The Court then discusses the words that surround
'regulate' in the statute, detailing the nine verbs that confer authority, and
remarking that none of them entails raising revenue. The Court also shows that
Congress's pattern of usage typically features clear language with careful
constraints when conferring tariff power, but IEEPA has neither, as NCLA's
amicus brief illustrated in painstaking detail.
The majority opinion dispenses with other, less textualist
arguments, including the relevance of a single 1970s-era precedent from the
Federal Circuit's predecessor court, an argument based on the Supreme Court's
(inapplicable) wartime precedents, and arguments based on two other Supreme
Court decisions--one because it contained sweeping language IEEPA does not and
another because it did not involve tariffs.

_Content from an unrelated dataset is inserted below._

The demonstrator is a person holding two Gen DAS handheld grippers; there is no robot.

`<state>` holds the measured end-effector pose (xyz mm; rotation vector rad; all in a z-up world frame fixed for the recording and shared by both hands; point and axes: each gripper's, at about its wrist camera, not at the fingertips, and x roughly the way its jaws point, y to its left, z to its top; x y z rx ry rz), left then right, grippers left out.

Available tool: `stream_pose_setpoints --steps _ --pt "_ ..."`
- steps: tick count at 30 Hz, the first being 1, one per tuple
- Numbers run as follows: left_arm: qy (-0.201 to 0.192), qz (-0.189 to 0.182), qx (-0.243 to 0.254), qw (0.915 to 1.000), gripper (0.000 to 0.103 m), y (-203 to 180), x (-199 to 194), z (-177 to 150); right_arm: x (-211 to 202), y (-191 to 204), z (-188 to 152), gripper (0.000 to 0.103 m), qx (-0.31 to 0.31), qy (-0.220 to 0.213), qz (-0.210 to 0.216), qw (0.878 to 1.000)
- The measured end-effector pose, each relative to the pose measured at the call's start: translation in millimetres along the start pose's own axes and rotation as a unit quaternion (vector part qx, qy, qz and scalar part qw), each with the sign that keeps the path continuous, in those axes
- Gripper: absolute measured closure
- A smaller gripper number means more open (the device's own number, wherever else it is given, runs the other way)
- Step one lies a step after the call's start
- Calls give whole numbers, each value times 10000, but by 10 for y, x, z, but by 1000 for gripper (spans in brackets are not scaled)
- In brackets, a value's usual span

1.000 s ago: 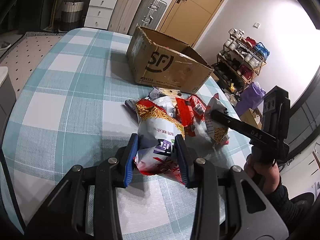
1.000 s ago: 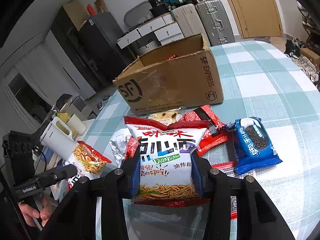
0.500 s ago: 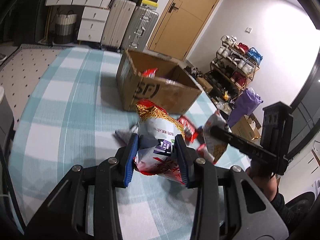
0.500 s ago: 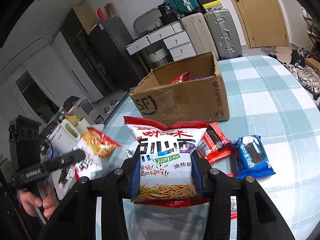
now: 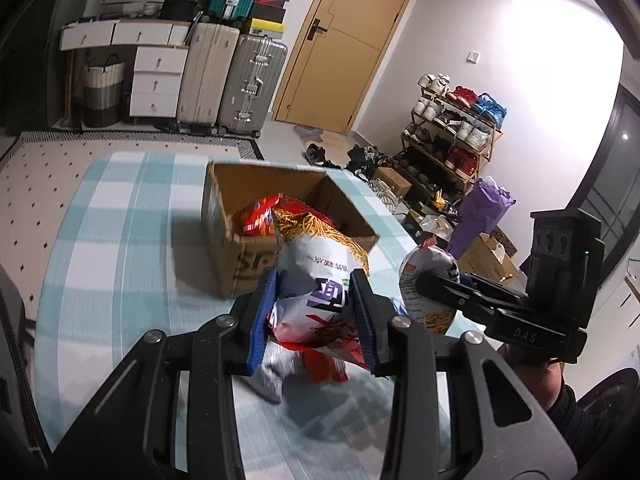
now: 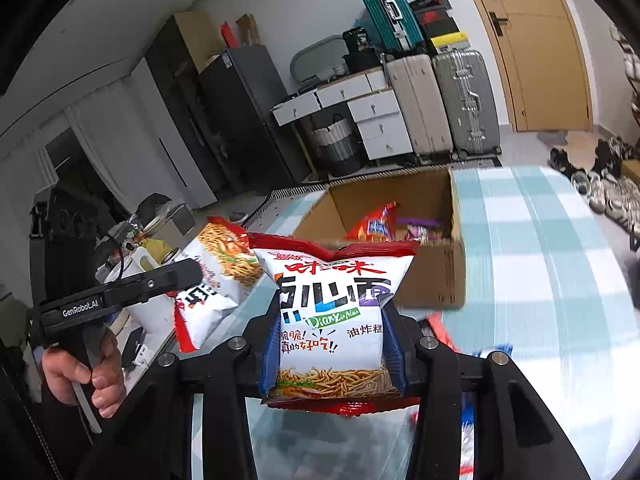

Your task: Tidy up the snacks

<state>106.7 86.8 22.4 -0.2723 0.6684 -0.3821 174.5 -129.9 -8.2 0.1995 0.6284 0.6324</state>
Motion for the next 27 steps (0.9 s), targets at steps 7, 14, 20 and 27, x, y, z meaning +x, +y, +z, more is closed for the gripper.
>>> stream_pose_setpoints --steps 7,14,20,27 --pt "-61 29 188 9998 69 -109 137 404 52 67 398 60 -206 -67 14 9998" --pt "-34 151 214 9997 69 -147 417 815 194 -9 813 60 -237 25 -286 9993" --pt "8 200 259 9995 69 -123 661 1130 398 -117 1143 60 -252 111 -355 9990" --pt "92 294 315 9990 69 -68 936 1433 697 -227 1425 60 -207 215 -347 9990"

The Supreme Court issued a fascinating collection of
opinions in the tariffs case that repay careful study. Even Justice Kavanaugh's
dissent, joined by JJ. Thomas and Alito, makes an unconvincing (but textualist)
pitch that the word 'regulate' encompasses tariff power. When even the main
dissent joins the debate on primarily textualist grounds, one thing can be said
for certain: it was a good day for textualism.